* Data provided *
—————
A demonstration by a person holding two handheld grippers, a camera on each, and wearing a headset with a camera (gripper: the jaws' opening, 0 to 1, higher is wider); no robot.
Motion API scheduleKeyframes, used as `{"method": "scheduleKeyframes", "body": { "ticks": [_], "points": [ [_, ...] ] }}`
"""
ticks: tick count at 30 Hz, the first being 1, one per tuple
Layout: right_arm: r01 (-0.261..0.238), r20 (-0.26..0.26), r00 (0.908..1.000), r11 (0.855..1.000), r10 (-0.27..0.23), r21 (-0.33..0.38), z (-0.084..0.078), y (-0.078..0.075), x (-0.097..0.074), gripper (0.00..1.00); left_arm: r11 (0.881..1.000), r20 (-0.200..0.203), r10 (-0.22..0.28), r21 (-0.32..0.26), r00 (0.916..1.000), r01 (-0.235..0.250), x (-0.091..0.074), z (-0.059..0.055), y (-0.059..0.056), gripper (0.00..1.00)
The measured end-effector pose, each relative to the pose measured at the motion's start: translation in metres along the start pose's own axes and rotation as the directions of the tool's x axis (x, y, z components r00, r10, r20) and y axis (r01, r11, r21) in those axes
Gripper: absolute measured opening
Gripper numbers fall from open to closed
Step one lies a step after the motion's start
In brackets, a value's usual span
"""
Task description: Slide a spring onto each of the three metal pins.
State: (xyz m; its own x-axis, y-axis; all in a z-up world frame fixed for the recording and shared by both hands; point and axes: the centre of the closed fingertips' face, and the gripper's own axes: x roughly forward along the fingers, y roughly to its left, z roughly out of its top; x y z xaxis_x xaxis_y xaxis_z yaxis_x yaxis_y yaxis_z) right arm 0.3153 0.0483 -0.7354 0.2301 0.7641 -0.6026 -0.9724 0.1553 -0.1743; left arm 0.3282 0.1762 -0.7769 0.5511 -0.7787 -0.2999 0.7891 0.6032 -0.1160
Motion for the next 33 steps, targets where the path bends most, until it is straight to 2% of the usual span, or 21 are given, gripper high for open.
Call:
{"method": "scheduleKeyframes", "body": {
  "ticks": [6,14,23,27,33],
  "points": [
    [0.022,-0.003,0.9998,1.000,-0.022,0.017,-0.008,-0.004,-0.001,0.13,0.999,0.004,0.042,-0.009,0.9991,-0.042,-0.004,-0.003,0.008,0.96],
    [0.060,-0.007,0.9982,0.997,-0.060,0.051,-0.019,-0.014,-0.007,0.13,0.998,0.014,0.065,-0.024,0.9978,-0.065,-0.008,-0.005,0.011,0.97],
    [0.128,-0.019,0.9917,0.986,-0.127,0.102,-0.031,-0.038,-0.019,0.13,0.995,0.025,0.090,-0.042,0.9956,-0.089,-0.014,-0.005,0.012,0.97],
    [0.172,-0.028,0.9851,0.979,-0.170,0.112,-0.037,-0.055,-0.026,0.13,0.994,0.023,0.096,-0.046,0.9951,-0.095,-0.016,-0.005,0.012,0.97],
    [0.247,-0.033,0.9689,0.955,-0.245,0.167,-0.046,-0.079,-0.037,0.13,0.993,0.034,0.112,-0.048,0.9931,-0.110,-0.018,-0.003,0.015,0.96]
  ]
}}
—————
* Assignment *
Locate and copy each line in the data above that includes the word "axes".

* Solved exercise *
The measured end-effector pose, each relative to the pose measured at the motion's start: translation in metres along the start pose's own axes and rotation as the directions of the tool's x axis (x, y, z components r00, r10, r20) and y axis (r01, r11, r21) in those axes
State: (xyz m; its own x-axis, y-axis; all in a z-up world frame fixed for the recording and shared by both hands; point and axes: the centre of the closed fingertips' face, and the gripper's own axes: x roughly forward along the fingers, y roughly to its left, z roughly out of its top; x y z xaxis_x xaxis_y xaxis_z yaxis_x yaxis_y yaxis_z) right arm 0.3153 0.0483 -0.7354 0.2301 0.7641 -0.6026 -0.9724 0.1553 -0.1743; left arm 0.3282 0.1762 -0.7769 0.5511 -0.7787 -0.2999 0.7891 0.6032 -0.1160

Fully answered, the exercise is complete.